Sementara untuk orang Toraja pertama yang bermukim di Bumi Arung Palakka, tidak di ketahui secara pasti, termasuk pria kelahiran tahun 70-an itu. Dari penuturannya di perkirakan orang Toraja sudah ada di Bone sebelum tahun 1945. "Orang Toraja pertama yang menetap di Bone, secara pastinya belum tahu. Namun, kami meyakini masuknya orang Toraja di sini sebelum Indonesia merdeka. Karena bapak saya lahirnya di sini (Bone) pada tahun 50-an". Lanjut Anto, panggilan akrabnya.
Sedangkan, dari informasi yang di himpun jumlah Kepala keluarga orang Toraja di Bone mencapai 500-an yang tersebar di beberapa wilayah. Dan tergabung dalam kerukunan orang Toraja di Bone yang bernama Sang Toraya. Sang Toraya ini kemudian menghimpun beberapa kelompok orang Toraja di Bone yang tersebar di berbagai kecamatan. "Kami tersebar di berbagai wilayah di Kabupaten Bone ini. Kemudian di himpun dalam sebuah kerukunan yang kami namai Sang Toraya. Di dalam Sang Toraya terbagi beberapa kelompok yang tersebar di beberapa kecamatan". Ujar nya.
"Kami akan berkumpul dengan orang-orang Toraja di sini setiap bulannya dalam acara arisan. Tapi, hanya perwakilan keluarga saja dan pertemuan terbesar terjadi setahun sekali dalam acara natalan", Lanjutnya lagi.
Sang Toraya sendiri pemimpin yang di pilih, bukan melalui pemilihan secara demokrasi melainkan sesuai kapabilitas ketokohan dalam masyarakat Toraja. Dan setiap permasalahan yang terjadi di lingkup Sang Toraya di selesaikan secara adat agar perpecahan serta perbedaan pendapat tidak terjadi.
Mengenai rutinitas dan mata pencaharian orang Toraja di Bone, meski, ada beberapa yang berprofesi sebagai pegawai negeri sipil (PNS) namun, lebih banyak menekuni dunia pertukangan kayu/ pembuatan mebel. Ilmu atau pengetahuan cara membuat mebel selalu diajarkan secara turun-temurun kepada setiap regenerasi agar pencaharian pokok orang Toraja di Bone selalu berlanjut sebab, tuntutan adat dalam kehidupan orang Toraja yang begitu besarnya seperti yang disampaikan Anto. "Anak Toraja di Bone sama dengan masyarakat pada umumnya, bekerja, bersekolah. Namun selepas dari sekolah anak-anak akan diajarkan membuat mebel agar ilmu itu tidak putus. Dan orang Toraja memang ditekan untuk bekerja keras karena tuntutan adat".
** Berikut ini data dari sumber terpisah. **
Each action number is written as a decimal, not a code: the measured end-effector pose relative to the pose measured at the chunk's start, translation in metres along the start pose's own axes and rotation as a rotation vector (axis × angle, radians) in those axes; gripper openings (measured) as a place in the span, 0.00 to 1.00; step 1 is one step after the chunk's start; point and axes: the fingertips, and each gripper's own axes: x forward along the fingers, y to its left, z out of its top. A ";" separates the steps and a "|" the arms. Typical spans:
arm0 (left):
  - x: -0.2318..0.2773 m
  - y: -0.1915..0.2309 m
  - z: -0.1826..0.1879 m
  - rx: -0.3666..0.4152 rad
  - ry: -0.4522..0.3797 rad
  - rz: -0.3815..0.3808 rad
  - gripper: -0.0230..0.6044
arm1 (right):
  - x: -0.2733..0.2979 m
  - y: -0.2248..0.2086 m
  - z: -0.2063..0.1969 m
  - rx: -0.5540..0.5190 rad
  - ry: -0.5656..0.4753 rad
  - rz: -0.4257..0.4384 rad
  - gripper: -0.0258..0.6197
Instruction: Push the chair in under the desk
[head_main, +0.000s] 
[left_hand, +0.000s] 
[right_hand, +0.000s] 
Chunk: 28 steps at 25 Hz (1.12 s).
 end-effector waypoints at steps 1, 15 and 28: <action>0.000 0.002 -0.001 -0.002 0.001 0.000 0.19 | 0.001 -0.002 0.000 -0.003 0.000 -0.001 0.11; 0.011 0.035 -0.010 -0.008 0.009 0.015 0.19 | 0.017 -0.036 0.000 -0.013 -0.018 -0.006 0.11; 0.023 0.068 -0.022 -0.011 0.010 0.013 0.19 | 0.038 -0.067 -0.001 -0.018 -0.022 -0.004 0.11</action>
Bukan hanya masalah pekerjaan, orang-orang Toraja dituntut untuk menghargai adat, budaya dan melestarikannya. Dapat dilihat dari berbagai wilayah yang di diami oleh orang Toraja tak terkecuali Bone, selalu saja terlihat Tongkonan yang menghiasinya sebagai ciri khasnya. Sama halnya dengan Herianto Pata Allo yang mampu menghafal silsilah keluarganya sampai 18 turunan dan dianggapnya sebagai sesuatu yang unik karena tidak sembarang orang mampu melakukannya.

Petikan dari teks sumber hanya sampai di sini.